The annual Lantern Festival is a big event for this small, sleepy town. Though it was not meant for lovers only, they have owned it for decades. Couples pour in from all over the state — dressed in their best, fragrant in love and perfume.
Some couples make a wish or a promise and send it soaring, with the lantern, to the skies for validation. Some burn their regret and pain away, ready to start afresh.Some whisper; some stand silent, observing.
I always nodded disapprovingly at the tickets you bought for the festival. “Let me burn those dollars instead,” I said. You argued that you purchased them at a discount from a friend’s friend. “Something to celebrate us,” you said, planting a kiss on my cheek. “Every love should have a ritual.”
I pretended to believe your fairy talk and went along, wearing the only button-down shirt I had. You lit the lantern, then closed your eyes for a second and made a wish. For our love to become eternal, I assume.
I did not make a wish; I had you. I just stood looking at your hazel eyes, glowing ethereally, following the lantern’s path till it vanished. I squeezed your soft hand, always puny in mine, and drew you closer, inhaling your fruity shampoo.
I still go to the festival every year, following our ritual, like an automaton. I pay for a couple’s undiscounted tickets. They don’t sell singles. I light the lantern with my shaky fingers, and wish you can see me dressed in the same shirt, except now it sags.
Young loves stare at me and my walking-stick.
Is this Lantern Festival a thing? I so very much want it to be a real thing! It sounds so beautiful!
The line “They don’t sell singles.” is so heartbreaking. I almost wish it could be the final thought here.
Great take on the prompts – thanks for sharing!
We have this Lights fest in Ohio, but I added the love angle to it. Yes, I should have ended it there. Thanks for the feedback.
Aww, what a sweet story
Thanks Margaret:)
This is so sweet. It’s a little sad too, but mostly it celebrates the joy this couple had and I love that. Just a thought – I’m not sure you need the last sentence here. For me, the point was that the narrator kept up the tradition and remembers his love fondly, and the bit about his age felt a bit different from the tone of the rest of the piece.
Thanks Michelle. Yes, I have been thinking of many different ways it could have ended the story but nothing struck me that time 🙁
Great stuff! I wonder what would happen if you started the story with “young love staring at…” and worked backward? Just an idea. Thanks for sharing!
I love how you kept the characters genderless. I also thought the way you separated this couple from the others at the festival was clever and telling. I would have liked there to have been a moment when the lantern was released into the air. It seems like a nice scene to describe.

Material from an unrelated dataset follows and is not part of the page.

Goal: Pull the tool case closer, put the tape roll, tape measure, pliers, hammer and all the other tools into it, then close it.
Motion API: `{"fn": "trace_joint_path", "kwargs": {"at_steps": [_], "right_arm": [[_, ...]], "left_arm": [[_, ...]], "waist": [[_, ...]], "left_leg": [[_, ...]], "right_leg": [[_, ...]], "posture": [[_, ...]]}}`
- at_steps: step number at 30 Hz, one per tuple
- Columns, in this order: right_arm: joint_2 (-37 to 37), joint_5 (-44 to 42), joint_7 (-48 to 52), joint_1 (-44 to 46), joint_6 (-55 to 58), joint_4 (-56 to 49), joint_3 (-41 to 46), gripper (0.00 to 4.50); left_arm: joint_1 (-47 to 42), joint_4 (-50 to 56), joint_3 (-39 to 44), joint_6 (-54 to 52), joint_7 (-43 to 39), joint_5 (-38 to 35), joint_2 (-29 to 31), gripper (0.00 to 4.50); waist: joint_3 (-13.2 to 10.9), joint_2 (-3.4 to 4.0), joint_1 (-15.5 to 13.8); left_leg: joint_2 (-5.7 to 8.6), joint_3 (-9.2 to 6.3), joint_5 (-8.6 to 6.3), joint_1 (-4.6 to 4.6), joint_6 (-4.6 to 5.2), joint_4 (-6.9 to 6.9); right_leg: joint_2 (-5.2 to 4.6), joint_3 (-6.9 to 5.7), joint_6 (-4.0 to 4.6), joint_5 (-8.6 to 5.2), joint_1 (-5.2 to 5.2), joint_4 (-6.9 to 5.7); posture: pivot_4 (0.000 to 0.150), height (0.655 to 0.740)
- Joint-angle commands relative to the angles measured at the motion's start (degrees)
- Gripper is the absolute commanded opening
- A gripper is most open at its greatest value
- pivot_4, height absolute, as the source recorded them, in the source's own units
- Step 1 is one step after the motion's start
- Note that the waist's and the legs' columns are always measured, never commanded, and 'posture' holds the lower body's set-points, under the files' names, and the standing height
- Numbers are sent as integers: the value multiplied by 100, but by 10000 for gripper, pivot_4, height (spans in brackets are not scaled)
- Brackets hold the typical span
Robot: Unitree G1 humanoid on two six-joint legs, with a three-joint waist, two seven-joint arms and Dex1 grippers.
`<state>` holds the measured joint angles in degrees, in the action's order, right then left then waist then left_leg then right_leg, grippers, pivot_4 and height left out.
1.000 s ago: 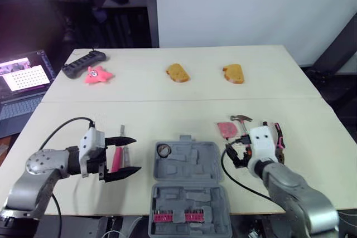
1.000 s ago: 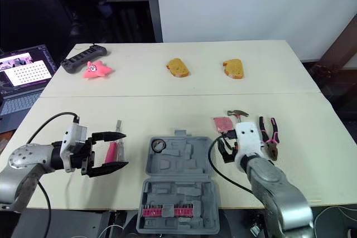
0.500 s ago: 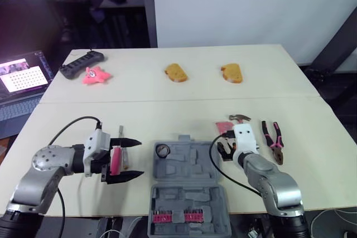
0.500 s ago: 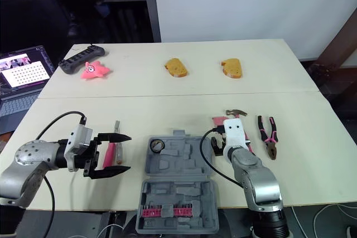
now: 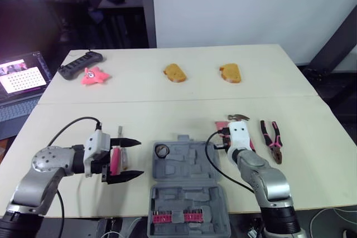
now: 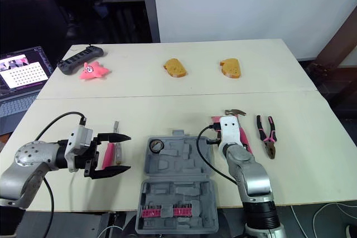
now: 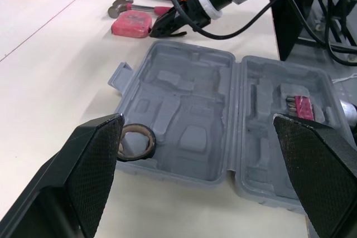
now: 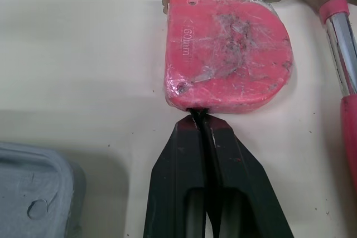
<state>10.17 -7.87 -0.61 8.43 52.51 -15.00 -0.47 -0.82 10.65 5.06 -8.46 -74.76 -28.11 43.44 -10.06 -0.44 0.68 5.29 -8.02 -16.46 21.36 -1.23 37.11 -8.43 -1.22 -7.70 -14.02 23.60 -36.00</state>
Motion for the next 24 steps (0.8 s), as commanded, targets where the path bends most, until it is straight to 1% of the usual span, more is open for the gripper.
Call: {"fn": "trace_joint_path", "kwargs": {"at_steps": [1, 6, 10, 13, 17, 19, 24], "right_arm": [[78, -3, 107, -349, 176, -355, 100, 370], [314, -126, 392, -1171, 300, -1375, 175, 370], [561, -242, 677, -2089, 416, -2361, 36, 370], [614, -295, 740, -2548, 550, -2803, 33, 370], [918, -436, 950, -3639, 870, -3685, -322, 370], [968, -493, 964, -3943, 1014, -3933, -407, 370], [751, -542, 817, -4485, 1204, -4259, -352, 370]], "left_arm": [[-51, 14, 0, 50, -15, -19, 28, 45000], [-151, -77, -152, 84, -51, 12, -35, 45000], [-241, -156, -280, 114, -98, 27, -80, 45000], [-295, -215, -339, 130, -137, 36, -100, 45000], [-407, -347, -484, 182, -228, 67, -158, 45000], [-447, -391, -523, 190, -267, 76, -177, 45000], [-513, -476, -576, 217, -347, 92, -196, 45000]], "waist": [[0, 1, -9], [0, 1, -23], [-1, 3, -12], [-1, 4, -1], [0, 2, -78], [0, 2, -161], [-1, 2, -134]], "left_leg": [[0, -1, 0, 1, 0, -1], [2, -2, 0, 2, 0, -1], [0, -2, 0, 2, 1, -3], [-2, -1, 0, 1, 1, -2], [-2, -7, -1, 6, 1, -4], [-2, -15, -4, 7, 5, -10], [4, 1, -8, 6, 10, -3]], "right_leg": [[0, 0, 0, 0, 0, 0], [-1, 0, -1, -1, 0, 1], [0, 0, -2, -2, 0, 1], [0, 1, -2, -2, 1, 1], [2, -2, -6, -6, 3, 2], [3, -8, -6, -19, 2, 4], [-12, -1, -10, -25, -2, 11]], "posture": [[1500, 7400], [1500, 7400], [1500, 7400], [1500, 7400], [1500, 7400], [1500, 7400], [1500, 7400]]}}
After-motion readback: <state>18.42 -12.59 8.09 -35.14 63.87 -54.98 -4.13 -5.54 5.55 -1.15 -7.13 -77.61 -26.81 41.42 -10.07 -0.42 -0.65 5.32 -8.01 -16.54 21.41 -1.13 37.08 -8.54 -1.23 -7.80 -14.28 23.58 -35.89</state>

Though your flashbacks were marked by tense changes, I would have liked a clause on the first one to ease me into it.
Yes, that would have helped.Thanks for the suggestion, Nate.
Lovely nostalgic little story. “I did not make a wish; I had you.” That, and the way the narrator returns every year, alone – that really caught at my heart.
I love the transition through the ages, and that he kept going to the festival. The line about not selling single tickets was so powerful because it was so understated while still so laden with emotion, so (by comparison) the continuation of the story to describe his old age felt a little overwritten. I so appreciate the way you never used gendered pronouns, and the reader is left to bring their own experiences to the story.